Moreover, this is a book designed to give toddlers their first lessons about the world around them. May as well get to them early with the notion that when we talk about family, we are really talking about a mom and her kids.
One might defend the use of an image of a mother-only family with the premise that we should be cautious about offending such families, or making them feel “left out.” But why is no one ever concerned with offending two-parent families? After all, 2 in 3 children still live in mother-and-father-present homes, and reams of social science research shows it is best, on average, for kids to live in such homes. So, shouldn’t we be “protecting” this family type?
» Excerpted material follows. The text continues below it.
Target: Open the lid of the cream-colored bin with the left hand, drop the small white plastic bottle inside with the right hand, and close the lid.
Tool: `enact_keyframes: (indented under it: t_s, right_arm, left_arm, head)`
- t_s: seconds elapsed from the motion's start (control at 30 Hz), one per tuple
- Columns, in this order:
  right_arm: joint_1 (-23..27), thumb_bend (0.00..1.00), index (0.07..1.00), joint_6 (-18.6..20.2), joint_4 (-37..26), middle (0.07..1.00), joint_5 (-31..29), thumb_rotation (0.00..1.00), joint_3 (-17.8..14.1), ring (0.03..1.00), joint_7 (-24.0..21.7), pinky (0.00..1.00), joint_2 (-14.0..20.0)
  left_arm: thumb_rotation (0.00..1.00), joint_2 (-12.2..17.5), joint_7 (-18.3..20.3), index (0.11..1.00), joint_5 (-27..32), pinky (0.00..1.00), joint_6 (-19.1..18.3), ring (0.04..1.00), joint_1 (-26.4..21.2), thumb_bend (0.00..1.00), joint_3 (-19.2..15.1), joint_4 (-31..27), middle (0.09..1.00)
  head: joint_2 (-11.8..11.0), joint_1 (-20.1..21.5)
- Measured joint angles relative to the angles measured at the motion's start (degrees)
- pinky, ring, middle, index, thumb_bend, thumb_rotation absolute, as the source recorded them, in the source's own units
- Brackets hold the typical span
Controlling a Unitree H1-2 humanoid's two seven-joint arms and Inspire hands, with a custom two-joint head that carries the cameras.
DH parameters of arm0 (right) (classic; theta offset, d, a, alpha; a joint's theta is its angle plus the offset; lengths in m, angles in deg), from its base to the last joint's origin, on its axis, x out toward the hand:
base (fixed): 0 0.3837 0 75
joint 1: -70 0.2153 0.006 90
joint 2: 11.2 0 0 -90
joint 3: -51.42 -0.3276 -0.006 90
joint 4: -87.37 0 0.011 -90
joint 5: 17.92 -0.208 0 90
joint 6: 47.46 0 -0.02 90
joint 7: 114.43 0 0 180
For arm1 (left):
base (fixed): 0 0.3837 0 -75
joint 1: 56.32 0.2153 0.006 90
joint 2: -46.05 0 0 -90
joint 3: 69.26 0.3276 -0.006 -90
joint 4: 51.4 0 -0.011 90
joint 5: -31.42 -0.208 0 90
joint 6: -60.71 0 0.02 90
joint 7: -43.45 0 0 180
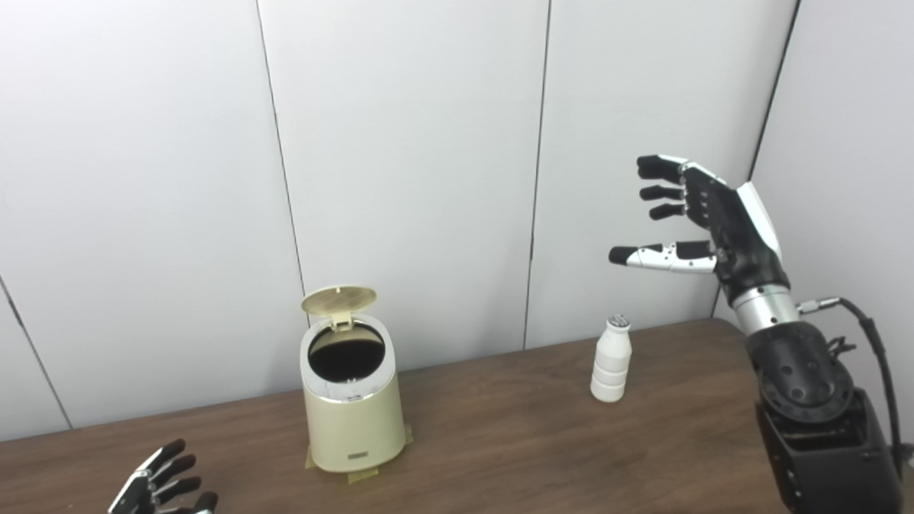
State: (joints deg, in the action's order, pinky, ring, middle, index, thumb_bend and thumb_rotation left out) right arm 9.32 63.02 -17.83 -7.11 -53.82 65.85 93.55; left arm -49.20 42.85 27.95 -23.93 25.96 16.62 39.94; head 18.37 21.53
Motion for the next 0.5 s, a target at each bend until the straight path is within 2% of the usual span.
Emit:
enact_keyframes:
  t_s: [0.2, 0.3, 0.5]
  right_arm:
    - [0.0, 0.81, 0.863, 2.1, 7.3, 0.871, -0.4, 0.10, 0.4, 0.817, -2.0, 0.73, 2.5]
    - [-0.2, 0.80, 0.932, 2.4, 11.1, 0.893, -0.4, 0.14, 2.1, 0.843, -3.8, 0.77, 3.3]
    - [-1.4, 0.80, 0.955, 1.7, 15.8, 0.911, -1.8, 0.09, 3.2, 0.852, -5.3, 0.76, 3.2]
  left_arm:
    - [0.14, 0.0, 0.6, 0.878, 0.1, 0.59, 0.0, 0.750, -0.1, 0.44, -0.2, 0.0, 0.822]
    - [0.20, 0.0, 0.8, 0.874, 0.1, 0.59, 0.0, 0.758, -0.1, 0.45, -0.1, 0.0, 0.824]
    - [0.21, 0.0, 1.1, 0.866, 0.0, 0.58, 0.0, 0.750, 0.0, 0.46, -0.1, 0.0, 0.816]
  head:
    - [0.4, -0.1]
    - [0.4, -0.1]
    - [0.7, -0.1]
These sorts of images reinforce the false belief that fathers are not as important as mothers. For a boy in a father-absent home, it reinforces the idea that he does not have to worry about being a central part of the family he will one day have. Mom’s got it covered! This attitude “empowers” neither men nor women.
For a child growing up with a father in the home, like my son, I am sure this image will be confusing. My 2.5-year-old son is too young to express himself about something as complicated as this, but this book -- along with a lot of other messages he will get from TV commercials, etc -- shows him that fathers are on the periphery of family. When he asks the question, “How now shall I live?” the answer provided by our culture will be vague at best. If it suits you to stick around for your family, that’s fine; but if not, don’t let the door hit you in the rear on the way out.
Now, you may say that it is just one book, and maybe it’s not indicative of what the general belief about fatherhood is in our country. But that is a cop out. If “just one book” published an image of a blonde girl struggling with a math problem, a ruckus would be raised. Or if “just one book” published an image of a minority being belittled by a white person, a ruckus would be raised. Because we know that images and messages matter; they communicate our culture’s values. When such messages are allowed to see the light of day, it is an indication that there is little fear of reprisal for publishing them.
Dads are not a feared demographic; very few people are worried about ticking us off. NFI will do its part to expose negative representations of fatherhood and award positive ones, but until market forces start to move, little will change. We saw a hint of how powerful those forces can be when Huggies made a mistake with dads.
Here’s to hoping that the mistakes are always pointed out and the offenders learn a lesson.
UPDATE: A generous donor has offered to match dollar-for-dollar all donations given to our “Give a Second Chance” campaign through September 30, the end of our fiscal year. Your donation will now have double impact!
And don’t forget – anyone who donates $100 or more this month will receive a copy of Choosing Fatherhood: America’s Second Chance, an inspiring book of photography and stories of dads who have been impacted by National Fatherhood Initiative’s fatherhood programs in their local communities – and by your support that makes our work possible!
One of those dads is Shawn Kennedy, of Mobile, Alabama. NFI’s programs for new dads helped him get the right start in his fatherhood journey and connect heart-to-heart with his brand new baby daughter. Shawn told Lewis Kostiner, author and photographer of Choosing Fatherhood, about what he learned from NFI’s fatherhood program.
Shawn Kennedy […] and his wife lived in a small and lovely vintage South-style bungalow in Mobile. I had spent a few days with his father-in-law, who was taking Milt Scott from National Fatherhood Initiative and me around to meet the fathers in the area. Shawn has this beautiful baby girl in his arms, whom he carried with him all over the house. He even wore a shirt and tie for the picture. After I took the picture, I sat with him at his dining room table, and we talked. He said he was always open to learning how to become a better father. He told me [he] had taken some classes with NFI and learned a great deal about small things about fatherhood he never thought about. He was very clear with me: his family’s faith in the Lord gave him the strength to be a good and loving dad. I imagined he would be, always.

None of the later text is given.